Final Thought: Own What You Believe, or Someone Else Will
If you don’t intentionally build your own belief system, you’ll default back to the one you were given. And that might be comfortable—familiar patterns often are—but comfort is not the same as truth. If your beliefs are driven by fear, guilt, or the pressure to conform, they do not belong to you. They are inherited chains, not chosen convictions.
To truly be free, you must do the work of excavation—digging deep to uncover what is truly yours. This is not easy. It requires unlearning, questioning, and at times, sitting in the discomfort of not knowing. But the alternative is living a life dictated by scripts written for someone else.
You deserve a belief system that is as unique, complex, and evolving as you are. And the only way to have that is to build it yourself—with courage, curiosity, and the willingness to let go of what no longer serves you.
"One half of white America clings to high-control religious structures, while the other half adopts a rigid form of secular humanism that often dismisses anything unprovable as irrational. Both are forms of control—one through dogma, the other through intellectual superiority."

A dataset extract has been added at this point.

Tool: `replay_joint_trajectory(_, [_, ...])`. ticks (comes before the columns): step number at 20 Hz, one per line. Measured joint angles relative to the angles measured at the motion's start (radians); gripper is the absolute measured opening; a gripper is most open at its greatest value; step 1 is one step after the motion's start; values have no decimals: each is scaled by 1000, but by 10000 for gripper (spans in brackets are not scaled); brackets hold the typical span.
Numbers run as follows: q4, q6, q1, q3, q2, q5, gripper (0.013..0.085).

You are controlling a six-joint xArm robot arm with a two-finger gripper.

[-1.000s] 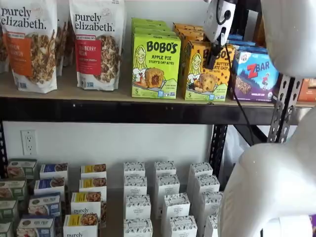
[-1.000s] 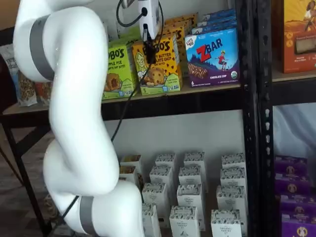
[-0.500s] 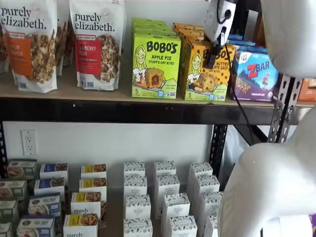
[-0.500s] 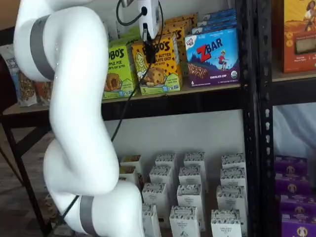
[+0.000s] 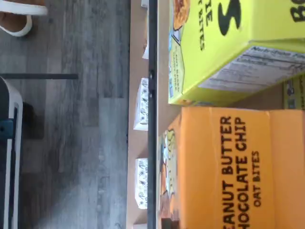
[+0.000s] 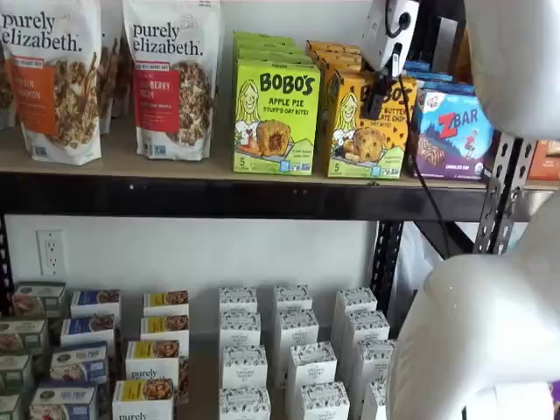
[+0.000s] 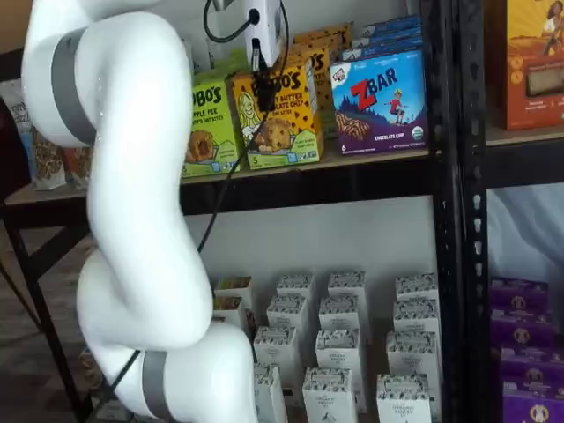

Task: Pick up the orange box on the top shelf, the fifth box from the left

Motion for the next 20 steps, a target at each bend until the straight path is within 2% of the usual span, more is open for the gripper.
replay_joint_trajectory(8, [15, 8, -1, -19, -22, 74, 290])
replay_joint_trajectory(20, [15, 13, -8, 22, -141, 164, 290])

I think the full spectrum of this diagnosis reflects the fundamental social issues facing America today. At their core, these are troubles of manufactured fear, which leads to intolerance, especially online. That's precisely what America's and other democracies' adversaries hacked.
Gosh. So much to say. First of all, you surface as a gift to me and my life. AND ... I'm so excited to share that I have found my niche! LIMINAL SPACE!!!!! It's where transformation takes place. It's where creativity lives. It's where we set aside "what we inherited" and decide what will be ours. That in itself is a liminal space. But what I love most is being a companion to someone in that space. And you have been that for me. Love your writing!!